Celui qui le portait en lui-même et qui se faisait analyser à Delphes : il venait entre deux séances subrepticement s’accroupir parmi nous, renouant par cette fascination tout ce que le prêtre avait dénoué en lui, refaisant le nœud d’après nature, l’aimant parce qu’il était dans sa nature…

Celui qui prévoyait la science de nos jours, et me disait : — Il n’est de science que des phénomènes que l’on peut reproduire à volonté. Quel est ce nœud, réel, unique, inimitable, cet objet devant moi indubitable, et que la science ne saura vérifier ni dénouer, faute de pouvoir le répéter selon la recette ? Il n’existe donc point, à ses yeux. Elle n’en veut pas. Et si personne n’en veut, il est à moi ! Je le prends : il est ma liberté…

Celui qui murmurait parfois : — C’est consolant ! (par allusion à ses malheurs d’amour, si simples…)

[p. 47] Et la femme de Gordius vint un jour s’acquitter de ses dévotions. Devant le nœud, après un long regard, elle dit : — Ce n’est pas si ressemblant que cela ! (Elle croyait que son mari ne s’occupait que d’elle.)

Et tant d’autres qui vinrent, et qui restaient longtemps. Et nul ne s’en allait qu’enrichi d’un mystère. Tel était le culte de Gordius, religion de l’inextricable.
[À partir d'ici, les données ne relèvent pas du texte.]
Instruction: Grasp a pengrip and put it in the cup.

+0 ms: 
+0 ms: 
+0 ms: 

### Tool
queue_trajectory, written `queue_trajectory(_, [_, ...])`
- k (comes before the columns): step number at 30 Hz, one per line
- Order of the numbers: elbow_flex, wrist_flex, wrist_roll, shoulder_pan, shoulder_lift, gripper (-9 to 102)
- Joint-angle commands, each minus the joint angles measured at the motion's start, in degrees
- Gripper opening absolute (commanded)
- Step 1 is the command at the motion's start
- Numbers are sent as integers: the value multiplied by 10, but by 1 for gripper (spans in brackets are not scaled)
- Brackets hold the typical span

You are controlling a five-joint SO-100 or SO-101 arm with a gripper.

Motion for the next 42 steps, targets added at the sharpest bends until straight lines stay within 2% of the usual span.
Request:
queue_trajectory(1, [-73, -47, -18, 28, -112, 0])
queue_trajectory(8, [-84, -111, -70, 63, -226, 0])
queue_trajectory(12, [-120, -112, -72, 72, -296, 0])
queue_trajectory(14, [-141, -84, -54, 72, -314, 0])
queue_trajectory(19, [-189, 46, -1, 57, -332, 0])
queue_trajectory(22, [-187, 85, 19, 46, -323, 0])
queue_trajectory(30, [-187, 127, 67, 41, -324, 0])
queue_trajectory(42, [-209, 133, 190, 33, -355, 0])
Alexandre impatient et tricheur pénétra dans le temple au jour dit par ses astres, trancha le nœud d’un coup d’épée, ramassa le prix pour la durée de la saison. (Tous les joueurs perdent.)

Ce coup d’épée a fondé le monde moderne.

Monde de la simplification hâtive ; de l’expérience qui détruit son objet ; de l’action efficace au détriment du sens ; de la tricherie ; de la rupture des liens.

Et depuis lors, je vais criant : Renouez-le ! Renouez-le ! Car il y va de tout, du sens même de nos vies !

Car vous mourez, nous mourons tous d’ennui, dans un monde où rien ne se noue.

Car vous mourez, nous mourons tous à la vie spirituelle, la vie précieuse. Elle n’existe que prise au complexe d’une âme, dans les détours du plus profond secret noué. Et si vous simplifiez, vous gagnerez le monde, mais au prix d’une âme, la vôtre.

Car vous mourez, nous mourons tous à l’amour qui ne tranche rien, mais qui épouse, qui accepte, qui pénètre, et qui sait bien que pour nouer un lien solide, il faut tous ces retours et ces tours illogiques, cette intrication sans espoir, ces replis infinis qui défient le calcul.

Car une coupe transversale pratiquée dans un nœud n’apprend à peu près rien sur sa structure, mais détruit à jamais l’espoir de le refaire, de le comprendre ou de s’y laisser prendre, c’est-à-dire de connaître ou d’aimer.

On ne peut opposer au mythe du Nœud gordien que l’histoire du Nœud-le-plus-simple-du-monde.

[p. 48] La guerre civile était près d’éclater entre les Suisses, au xve siècle. Un messager fut envoyé à l’Hermite qui vivait dans les Alpes et qui détenait, sans nul pouvoir, l’autorité. En cette extrémité, et tout espoir perdu, on sollicitait son conseil. Il prit la corde qui servait de ceinture à sa pauvre robe. Il en fit une boucle simple et la tendit au messager :

— Va leur donner ce nœud, dit-il, afin qu’ils le dénouent.

— Un faible enfant pourrait le dénouer !

— L’homme le plus fort ne pourrait pas le dénouer, et il faudrait alors l’épée pour le trancher, si chacun tire par un bout, de son côté1.

— Quelle histoire édifiante ! dit Alexandre.